Comments by Tom Ridge 5/10 that may have spurred a diversion 5/11.
Hayden "Jim" Sheaffer is appealing the FAA's one-year suspension of his pilot's license, and emerging facts show that he and his student pilot, Troy Martin, were, at minimum, victims of a smear campaign.
Given the revelation they were directed to communicate on a radio frequency that was jammed, then later accused of not communicating, there are grounds to wonder if these two men were set up. Jim Sheaffer, appearing on The Today Show Tuesday, DC attorney at his elbow, put it more politely: "We feel we were unfairly singled out."
To document the misinformation surrounding this incident, let's start at Square
One, those pesky
no-fly zones:
The Mickey Mouse-shaped large zone is the ADIZ (Air Defense Identification Zone), within which planes can fly with prior permission. The red circle in the middle is the FRZ or flight-restricted zone in which general aviation is forbidden. At the top of the map is P-40, the Camp David no-fly zone.
Now, what did these guys know about these zones and when did they know it? Read on.
Immediately after the incident:
Jill Martin (the student pilot's wife) ...
said her husband was discussing the flight with her Tuesday night after he and Sheaffer made their flight plans and was talking "all about the no-fly zones and how they were going to avoid them."
She said her husband told her "they were going to fly between two different restricted areas."
Referring to the map, one would assume those two areas to be the ADIZ and the P-40, especially considering that their destination was Lumberton, NC, which is due south of Lynchburg, VA.

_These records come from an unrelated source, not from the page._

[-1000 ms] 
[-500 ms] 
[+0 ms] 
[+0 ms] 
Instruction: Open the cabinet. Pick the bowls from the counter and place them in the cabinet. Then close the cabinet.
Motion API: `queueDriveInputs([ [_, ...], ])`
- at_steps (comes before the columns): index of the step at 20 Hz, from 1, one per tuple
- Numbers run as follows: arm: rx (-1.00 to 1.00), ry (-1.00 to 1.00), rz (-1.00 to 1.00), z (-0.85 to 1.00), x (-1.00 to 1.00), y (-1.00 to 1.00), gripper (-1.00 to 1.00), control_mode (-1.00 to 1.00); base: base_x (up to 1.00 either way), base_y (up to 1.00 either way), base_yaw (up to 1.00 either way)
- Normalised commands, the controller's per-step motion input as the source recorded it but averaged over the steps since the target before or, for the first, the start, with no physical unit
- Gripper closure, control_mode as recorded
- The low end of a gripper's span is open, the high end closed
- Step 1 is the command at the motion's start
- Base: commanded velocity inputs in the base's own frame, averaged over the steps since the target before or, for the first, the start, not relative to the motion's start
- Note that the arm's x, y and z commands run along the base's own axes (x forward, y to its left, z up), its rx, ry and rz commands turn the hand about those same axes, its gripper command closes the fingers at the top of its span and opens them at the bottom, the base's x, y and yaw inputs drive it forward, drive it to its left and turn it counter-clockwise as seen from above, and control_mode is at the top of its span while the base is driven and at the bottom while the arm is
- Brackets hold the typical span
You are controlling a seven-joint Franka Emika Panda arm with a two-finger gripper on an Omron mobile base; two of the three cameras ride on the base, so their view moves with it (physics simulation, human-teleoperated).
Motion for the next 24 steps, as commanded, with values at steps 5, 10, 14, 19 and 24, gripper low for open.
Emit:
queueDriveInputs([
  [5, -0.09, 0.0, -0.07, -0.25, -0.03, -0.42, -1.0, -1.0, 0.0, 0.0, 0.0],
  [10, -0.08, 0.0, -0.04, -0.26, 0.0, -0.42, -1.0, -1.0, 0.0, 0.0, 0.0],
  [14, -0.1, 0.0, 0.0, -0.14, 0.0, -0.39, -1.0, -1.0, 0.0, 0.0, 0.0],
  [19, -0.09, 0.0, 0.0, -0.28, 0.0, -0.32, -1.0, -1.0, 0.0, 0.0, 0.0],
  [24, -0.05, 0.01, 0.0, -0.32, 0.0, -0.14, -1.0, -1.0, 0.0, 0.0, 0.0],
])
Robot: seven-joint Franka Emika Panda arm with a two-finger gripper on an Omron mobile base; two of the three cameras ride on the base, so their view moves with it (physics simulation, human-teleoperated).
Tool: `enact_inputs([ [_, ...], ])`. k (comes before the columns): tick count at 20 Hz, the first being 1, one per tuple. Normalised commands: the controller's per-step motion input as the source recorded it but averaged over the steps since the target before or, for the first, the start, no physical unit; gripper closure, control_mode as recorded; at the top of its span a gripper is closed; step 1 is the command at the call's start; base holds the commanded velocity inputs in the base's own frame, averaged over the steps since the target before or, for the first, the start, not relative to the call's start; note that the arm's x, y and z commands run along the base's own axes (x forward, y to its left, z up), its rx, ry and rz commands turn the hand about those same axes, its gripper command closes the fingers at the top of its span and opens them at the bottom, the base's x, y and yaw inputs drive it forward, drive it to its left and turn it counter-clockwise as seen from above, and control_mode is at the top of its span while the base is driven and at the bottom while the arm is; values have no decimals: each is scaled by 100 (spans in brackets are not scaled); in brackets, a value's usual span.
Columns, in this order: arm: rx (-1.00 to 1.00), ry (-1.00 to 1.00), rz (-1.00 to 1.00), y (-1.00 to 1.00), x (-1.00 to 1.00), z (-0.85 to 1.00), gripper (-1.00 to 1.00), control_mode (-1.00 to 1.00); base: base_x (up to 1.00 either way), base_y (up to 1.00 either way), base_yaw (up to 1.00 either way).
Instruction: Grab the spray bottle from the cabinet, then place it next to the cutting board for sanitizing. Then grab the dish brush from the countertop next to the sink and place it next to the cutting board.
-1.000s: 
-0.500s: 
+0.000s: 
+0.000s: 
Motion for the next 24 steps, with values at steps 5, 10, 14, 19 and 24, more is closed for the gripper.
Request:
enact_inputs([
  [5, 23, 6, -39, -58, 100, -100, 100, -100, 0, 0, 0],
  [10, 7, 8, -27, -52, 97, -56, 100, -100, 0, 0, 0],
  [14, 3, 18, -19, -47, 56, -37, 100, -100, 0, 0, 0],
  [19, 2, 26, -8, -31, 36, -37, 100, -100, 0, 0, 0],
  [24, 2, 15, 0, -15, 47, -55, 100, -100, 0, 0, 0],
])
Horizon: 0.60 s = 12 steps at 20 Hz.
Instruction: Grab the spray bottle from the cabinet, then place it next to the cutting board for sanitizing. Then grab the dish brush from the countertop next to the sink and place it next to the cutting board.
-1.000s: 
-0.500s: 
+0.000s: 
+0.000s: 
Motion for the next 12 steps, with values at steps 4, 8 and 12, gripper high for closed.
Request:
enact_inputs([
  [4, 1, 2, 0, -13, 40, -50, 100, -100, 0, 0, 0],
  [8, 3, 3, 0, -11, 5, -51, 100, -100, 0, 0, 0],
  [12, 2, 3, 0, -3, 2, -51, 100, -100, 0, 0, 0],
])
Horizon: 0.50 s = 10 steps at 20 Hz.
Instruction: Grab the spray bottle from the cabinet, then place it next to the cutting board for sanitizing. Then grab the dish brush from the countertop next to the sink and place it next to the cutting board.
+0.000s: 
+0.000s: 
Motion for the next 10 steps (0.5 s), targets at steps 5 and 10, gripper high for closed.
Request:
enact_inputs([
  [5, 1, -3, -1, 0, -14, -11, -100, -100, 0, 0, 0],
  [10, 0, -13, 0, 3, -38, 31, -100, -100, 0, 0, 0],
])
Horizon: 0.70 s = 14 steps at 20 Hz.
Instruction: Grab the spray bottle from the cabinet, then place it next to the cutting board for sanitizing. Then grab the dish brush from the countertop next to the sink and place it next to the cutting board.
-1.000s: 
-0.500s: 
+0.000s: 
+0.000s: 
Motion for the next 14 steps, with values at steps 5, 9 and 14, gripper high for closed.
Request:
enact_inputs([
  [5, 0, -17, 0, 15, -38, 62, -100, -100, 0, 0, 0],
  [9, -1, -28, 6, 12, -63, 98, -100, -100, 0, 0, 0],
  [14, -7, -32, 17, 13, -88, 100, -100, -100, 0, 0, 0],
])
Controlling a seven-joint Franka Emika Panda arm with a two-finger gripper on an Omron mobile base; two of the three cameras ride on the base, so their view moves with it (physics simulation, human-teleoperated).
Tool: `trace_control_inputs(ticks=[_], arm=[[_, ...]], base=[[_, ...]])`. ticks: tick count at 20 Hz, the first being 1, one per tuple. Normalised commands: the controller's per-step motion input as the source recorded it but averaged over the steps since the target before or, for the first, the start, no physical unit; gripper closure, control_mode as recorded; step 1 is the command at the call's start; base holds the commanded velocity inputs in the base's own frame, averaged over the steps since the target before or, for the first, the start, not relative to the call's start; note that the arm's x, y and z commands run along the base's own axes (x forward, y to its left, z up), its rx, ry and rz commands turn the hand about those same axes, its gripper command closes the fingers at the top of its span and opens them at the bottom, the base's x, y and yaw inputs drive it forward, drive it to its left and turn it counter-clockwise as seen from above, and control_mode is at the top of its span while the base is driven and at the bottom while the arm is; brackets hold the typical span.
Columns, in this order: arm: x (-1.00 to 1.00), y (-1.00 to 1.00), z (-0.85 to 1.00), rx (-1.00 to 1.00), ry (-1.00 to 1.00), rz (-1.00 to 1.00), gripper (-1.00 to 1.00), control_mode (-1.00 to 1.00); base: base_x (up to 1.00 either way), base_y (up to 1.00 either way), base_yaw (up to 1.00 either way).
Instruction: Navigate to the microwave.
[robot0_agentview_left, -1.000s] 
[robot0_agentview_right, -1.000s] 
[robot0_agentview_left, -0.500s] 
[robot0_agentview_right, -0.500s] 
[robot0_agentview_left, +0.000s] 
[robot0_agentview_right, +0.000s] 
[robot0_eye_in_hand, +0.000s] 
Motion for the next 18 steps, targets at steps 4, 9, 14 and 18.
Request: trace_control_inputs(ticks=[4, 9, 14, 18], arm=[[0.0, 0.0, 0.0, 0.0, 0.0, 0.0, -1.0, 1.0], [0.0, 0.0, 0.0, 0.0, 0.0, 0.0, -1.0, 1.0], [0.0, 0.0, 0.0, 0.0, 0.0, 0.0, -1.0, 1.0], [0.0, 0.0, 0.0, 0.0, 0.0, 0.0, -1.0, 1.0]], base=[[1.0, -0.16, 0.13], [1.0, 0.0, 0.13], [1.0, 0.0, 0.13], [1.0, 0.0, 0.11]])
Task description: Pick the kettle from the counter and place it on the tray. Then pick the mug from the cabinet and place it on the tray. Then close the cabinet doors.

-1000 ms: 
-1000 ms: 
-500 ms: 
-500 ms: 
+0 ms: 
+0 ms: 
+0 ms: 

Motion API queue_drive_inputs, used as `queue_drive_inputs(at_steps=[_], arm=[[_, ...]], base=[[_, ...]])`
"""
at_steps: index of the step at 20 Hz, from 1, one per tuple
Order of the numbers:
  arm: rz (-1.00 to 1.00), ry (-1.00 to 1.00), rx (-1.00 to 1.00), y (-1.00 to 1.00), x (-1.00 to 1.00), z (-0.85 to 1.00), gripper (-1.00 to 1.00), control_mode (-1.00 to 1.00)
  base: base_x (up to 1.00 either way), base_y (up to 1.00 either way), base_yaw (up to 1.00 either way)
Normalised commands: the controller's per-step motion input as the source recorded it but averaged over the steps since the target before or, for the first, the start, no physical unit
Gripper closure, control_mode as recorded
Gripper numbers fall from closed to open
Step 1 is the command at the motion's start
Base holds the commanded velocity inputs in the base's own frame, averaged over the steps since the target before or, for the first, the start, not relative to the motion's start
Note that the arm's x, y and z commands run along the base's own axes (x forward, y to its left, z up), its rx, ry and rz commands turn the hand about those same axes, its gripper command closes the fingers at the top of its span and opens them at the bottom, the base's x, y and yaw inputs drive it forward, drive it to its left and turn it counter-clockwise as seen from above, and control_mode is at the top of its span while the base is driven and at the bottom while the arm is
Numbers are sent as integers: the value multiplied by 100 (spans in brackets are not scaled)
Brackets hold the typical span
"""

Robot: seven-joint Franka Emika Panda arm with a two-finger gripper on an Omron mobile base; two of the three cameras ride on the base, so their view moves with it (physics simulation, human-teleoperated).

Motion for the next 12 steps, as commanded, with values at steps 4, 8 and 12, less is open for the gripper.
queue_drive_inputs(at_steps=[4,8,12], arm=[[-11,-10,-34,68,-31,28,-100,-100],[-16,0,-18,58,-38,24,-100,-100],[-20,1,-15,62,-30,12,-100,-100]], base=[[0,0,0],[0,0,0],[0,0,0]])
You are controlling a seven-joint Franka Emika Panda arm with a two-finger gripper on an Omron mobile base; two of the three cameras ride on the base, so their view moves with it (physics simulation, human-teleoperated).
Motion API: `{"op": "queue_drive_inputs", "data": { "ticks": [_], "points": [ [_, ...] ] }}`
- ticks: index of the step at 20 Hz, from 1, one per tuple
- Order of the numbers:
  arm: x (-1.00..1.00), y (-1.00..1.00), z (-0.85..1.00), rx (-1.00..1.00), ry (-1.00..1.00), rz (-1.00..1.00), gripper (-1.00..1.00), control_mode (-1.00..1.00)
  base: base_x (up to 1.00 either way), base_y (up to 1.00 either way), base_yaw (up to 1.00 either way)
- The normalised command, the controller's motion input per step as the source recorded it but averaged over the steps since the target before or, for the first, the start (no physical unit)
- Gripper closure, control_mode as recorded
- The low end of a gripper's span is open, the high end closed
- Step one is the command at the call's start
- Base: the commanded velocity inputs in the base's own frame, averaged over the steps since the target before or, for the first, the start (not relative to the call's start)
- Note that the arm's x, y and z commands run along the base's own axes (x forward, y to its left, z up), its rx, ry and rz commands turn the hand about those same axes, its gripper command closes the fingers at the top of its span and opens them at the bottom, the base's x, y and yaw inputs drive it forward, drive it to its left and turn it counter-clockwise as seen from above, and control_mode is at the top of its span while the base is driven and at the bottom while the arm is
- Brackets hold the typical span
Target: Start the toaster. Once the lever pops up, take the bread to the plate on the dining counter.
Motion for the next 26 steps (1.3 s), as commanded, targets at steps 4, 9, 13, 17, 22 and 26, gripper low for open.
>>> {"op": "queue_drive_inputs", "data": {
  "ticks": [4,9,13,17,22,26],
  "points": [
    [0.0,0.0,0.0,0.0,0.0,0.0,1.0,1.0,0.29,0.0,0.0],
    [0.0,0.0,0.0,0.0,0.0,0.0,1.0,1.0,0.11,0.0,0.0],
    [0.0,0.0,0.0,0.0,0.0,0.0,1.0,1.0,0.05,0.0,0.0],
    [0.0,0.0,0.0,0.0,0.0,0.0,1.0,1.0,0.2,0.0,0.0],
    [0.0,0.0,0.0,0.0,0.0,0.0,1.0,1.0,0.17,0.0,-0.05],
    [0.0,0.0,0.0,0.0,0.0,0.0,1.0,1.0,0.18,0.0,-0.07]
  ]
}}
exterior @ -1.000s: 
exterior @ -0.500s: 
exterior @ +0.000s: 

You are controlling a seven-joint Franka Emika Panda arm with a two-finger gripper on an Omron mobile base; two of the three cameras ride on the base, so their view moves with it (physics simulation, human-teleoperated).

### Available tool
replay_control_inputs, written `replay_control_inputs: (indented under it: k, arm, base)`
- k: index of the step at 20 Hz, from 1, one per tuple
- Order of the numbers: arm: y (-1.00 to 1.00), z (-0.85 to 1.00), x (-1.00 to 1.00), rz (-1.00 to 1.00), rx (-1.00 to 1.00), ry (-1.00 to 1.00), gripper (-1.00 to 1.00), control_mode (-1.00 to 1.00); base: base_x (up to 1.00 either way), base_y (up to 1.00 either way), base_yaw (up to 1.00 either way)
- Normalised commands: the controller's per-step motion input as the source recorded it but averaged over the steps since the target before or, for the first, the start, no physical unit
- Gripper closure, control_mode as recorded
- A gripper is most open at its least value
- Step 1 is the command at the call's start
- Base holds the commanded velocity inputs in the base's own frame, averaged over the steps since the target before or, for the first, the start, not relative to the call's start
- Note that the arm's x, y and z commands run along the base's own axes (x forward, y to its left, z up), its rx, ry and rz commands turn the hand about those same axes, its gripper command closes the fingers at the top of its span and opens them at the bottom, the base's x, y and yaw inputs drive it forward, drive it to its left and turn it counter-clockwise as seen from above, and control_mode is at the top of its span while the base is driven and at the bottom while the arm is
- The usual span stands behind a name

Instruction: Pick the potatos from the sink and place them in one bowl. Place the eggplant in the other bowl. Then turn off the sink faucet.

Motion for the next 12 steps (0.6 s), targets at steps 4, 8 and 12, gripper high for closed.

A plane leaving southeast Pennsylvania and flying by VFR (visual flying) would travel southwest, go between the two restricted zones, then skirt the west side of the ADIZ on a bearing for Lynchburg, turning due south for the last leg.
VFR pilots without filed flight plans are not allowed to fly into airspace around commercial airports, so this kind of recreational flying requires staying visually over open country and small towns.
Oddly, the day after the incident, an unnamed source raised an uncertainty about just what Mrs. Martin meant by "two different restricted areas":
A pilot who stopped by the Smoketown Airport remarked that there is a narrow channel of unrestricted airspace near the U.S. Capitol, and that airplanes outfitted with global-positioning units are able to navigate through it. The old single-engine Cessna 152 probably wasn't equipped with the most sophisticated steering equipment.
As a former journalist, I am always suspicious of unnamed sources characterized as this one is, "a pilot who stopped by". Especially when the person stopping by is communicating disinformation. As you can see by the map, the corridor he mentions doesn't exist. There was once a VFR corridor between Dulles Airport and downtown DC, but as you can see, that entire area is now within the ADIZ and off-limits to people like Sheaffer and Martin who had not filed flight plans.
But what if the pilots were under the same misapprehension about that VFR corridor? After all, one of the accusations against them is that they were using outdated maps. Well, "Sheaffer told investigators that he thought he had mistakenly flown over Camp David, another restricted airspace known as Prohibited Area P-40, FAA records show." So we can be confident that the two restricted areas in question are the P-40 and the ADIZ.
The Camp David P-40 airspace is tricky to navigate because it actually changes size depending on the president's whereabouts. Since documents show the plane initially entering the ADIZ, then exiting it by flying east and re-entering it by flying south (something that can't actually be done, if you look at the map), my guess is they did either enter or get near the Camp David space, fly east to "back out" of it, then fly south into the northern Baltimore suburbs rather than DC.
Did the plane actually reach downtown DC, namely the intersection of N. Capitol and K, as alleged? (See my previous diaries for much more on this.) With inconclusive video showing the Cessna so far in the background it's difficult to even make it out, and with the only on-the-record eyewitness still being Bernard Shaw, the retired CNN anchor, there is no proof either way.
Let's turn instead to the charges the FAA has lodged against Sheaffer:
In closing, I have to say the reporting of this incident, with its obvious bias against Sheaffer due to age and rural status, is a shame to the Fourth Estate. One cannot automatically assume an older person to be a doddering fool or a rural person to be a rube. Sheaffer was professional, calm, literate and well-groomed in his television appearance. And I hope he gives 'em hell.